» Exercise aim:
If a line below contains the string "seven", copy it out.

[[ Information provided, beginning ]]

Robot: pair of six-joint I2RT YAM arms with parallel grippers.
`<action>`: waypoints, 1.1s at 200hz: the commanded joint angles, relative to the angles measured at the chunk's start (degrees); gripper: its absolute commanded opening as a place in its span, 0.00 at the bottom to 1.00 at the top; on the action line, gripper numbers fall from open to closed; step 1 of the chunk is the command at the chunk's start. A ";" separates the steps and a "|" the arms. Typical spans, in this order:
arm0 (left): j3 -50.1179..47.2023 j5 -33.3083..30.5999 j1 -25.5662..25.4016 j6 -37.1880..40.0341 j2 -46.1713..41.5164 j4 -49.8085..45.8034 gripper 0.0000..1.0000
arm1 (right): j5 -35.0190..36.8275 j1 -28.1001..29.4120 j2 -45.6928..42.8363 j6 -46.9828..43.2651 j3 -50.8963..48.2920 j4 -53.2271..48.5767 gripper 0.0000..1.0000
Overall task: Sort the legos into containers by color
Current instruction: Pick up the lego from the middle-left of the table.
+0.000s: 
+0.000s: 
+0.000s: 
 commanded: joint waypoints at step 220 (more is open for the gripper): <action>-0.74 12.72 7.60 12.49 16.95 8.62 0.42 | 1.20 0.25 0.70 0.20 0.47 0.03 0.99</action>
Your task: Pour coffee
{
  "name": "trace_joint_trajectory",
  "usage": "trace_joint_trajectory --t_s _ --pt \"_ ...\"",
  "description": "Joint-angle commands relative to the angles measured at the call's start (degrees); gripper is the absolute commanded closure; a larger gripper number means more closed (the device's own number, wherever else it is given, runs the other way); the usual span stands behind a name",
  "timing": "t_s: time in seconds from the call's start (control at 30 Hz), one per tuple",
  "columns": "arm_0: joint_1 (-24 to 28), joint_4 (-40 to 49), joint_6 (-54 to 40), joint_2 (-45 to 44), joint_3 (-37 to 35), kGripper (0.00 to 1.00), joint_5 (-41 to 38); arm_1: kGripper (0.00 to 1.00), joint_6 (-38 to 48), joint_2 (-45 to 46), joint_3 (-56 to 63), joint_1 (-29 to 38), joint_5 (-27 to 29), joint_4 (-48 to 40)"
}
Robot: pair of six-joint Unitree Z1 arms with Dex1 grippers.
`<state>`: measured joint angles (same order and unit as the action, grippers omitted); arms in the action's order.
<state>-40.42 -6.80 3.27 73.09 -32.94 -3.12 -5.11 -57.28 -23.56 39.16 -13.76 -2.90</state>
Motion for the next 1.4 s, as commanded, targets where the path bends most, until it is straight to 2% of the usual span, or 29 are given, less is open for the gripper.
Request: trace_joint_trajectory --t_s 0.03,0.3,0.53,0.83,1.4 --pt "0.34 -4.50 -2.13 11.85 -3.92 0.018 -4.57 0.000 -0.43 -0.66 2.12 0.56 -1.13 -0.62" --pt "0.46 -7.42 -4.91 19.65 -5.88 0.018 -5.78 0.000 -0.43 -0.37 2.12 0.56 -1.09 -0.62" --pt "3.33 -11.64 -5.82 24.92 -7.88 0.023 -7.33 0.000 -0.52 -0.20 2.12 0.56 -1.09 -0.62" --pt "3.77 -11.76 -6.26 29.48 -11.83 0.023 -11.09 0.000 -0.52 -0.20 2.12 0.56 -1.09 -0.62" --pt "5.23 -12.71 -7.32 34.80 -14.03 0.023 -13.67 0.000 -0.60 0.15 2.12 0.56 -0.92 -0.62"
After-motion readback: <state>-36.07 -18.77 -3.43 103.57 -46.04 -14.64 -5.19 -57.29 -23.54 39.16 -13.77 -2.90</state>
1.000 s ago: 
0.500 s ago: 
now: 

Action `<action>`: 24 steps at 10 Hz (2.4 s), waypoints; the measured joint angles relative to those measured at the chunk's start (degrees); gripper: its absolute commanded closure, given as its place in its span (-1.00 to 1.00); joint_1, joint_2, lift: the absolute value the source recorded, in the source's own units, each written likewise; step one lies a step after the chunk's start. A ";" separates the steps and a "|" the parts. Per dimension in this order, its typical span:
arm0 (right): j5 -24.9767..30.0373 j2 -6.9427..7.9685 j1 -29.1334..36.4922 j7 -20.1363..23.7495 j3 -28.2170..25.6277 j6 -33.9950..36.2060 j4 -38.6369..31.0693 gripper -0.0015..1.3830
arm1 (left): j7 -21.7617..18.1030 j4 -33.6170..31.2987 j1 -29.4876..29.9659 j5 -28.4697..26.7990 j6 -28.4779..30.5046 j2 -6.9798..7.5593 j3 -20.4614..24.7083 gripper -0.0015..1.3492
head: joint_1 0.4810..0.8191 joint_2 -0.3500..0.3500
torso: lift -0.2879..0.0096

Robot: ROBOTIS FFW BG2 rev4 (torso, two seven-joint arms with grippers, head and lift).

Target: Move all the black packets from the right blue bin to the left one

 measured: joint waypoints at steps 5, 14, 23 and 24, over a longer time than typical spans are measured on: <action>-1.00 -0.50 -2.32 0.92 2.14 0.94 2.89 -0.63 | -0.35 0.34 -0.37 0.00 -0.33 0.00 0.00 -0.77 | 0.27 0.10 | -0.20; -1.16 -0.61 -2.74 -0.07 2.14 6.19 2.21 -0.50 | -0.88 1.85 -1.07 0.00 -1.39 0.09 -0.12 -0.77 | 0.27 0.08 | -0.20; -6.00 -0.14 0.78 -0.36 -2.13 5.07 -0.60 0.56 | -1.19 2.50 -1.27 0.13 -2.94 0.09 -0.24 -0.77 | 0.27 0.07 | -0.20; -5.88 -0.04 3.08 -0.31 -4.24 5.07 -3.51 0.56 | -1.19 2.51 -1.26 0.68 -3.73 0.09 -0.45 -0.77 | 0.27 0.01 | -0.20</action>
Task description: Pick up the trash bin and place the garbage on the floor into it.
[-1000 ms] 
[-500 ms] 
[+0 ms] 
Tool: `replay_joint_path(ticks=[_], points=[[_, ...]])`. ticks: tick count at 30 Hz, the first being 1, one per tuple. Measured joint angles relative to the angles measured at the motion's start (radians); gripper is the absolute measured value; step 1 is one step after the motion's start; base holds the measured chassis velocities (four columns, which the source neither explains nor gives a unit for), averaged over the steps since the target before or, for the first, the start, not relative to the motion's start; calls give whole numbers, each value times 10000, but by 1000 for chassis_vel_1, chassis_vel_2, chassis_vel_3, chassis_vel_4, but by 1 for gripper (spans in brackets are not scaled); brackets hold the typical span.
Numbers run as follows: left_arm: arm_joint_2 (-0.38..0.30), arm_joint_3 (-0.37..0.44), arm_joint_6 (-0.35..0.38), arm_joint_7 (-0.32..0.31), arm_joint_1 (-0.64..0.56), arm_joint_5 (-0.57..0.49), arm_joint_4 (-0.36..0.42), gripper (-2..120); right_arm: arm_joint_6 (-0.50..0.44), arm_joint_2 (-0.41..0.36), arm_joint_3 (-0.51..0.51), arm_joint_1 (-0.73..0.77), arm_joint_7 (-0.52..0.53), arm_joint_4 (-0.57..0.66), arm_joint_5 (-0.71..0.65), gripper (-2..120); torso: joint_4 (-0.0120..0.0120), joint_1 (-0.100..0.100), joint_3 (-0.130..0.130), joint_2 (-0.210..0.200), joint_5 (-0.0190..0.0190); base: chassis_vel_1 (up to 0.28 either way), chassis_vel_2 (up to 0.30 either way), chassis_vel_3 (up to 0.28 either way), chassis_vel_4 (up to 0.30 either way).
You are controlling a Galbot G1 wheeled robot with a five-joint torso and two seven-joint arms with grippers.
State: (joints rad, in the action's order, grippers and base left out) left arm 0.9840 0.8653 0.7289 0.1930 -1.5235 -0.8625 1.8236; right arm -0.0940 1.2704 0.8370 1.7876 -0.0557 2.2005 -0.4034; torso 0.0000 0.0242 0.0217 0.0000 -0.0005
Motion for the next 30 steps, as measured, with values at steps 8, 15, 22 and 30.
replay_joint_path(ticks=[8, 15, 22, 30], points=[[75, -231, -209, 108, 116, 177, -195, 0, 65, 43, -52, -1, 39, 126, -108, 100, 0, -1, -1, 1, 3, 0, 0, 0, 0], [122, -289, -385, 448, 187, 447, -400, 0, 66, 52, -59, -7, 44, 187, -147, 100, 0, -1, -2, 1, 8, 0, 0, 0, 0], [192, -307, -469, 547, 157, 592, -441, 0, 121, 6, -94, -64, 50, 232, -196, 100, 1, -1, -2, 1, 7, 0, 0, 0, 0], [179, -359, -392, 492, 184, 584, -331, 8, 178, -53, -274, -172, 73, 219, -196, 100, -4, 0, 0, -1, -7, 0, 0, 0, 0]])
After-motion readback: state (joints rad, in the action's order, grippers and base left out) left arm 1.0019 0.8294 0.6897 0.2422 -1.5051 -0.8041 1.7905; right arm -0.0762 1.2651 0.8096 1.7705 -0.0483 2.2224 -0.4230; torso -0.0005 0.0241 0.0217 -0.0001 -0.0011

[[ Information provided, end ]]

» Result:
Robot: ROBOTIS FFW BG2 rev4 (torso, two seven-joint arms with grippers, head and lift).
You are controlling a Galbot G1 wheeled robot with a five-joint torso and two seven-joint arms with grippers.

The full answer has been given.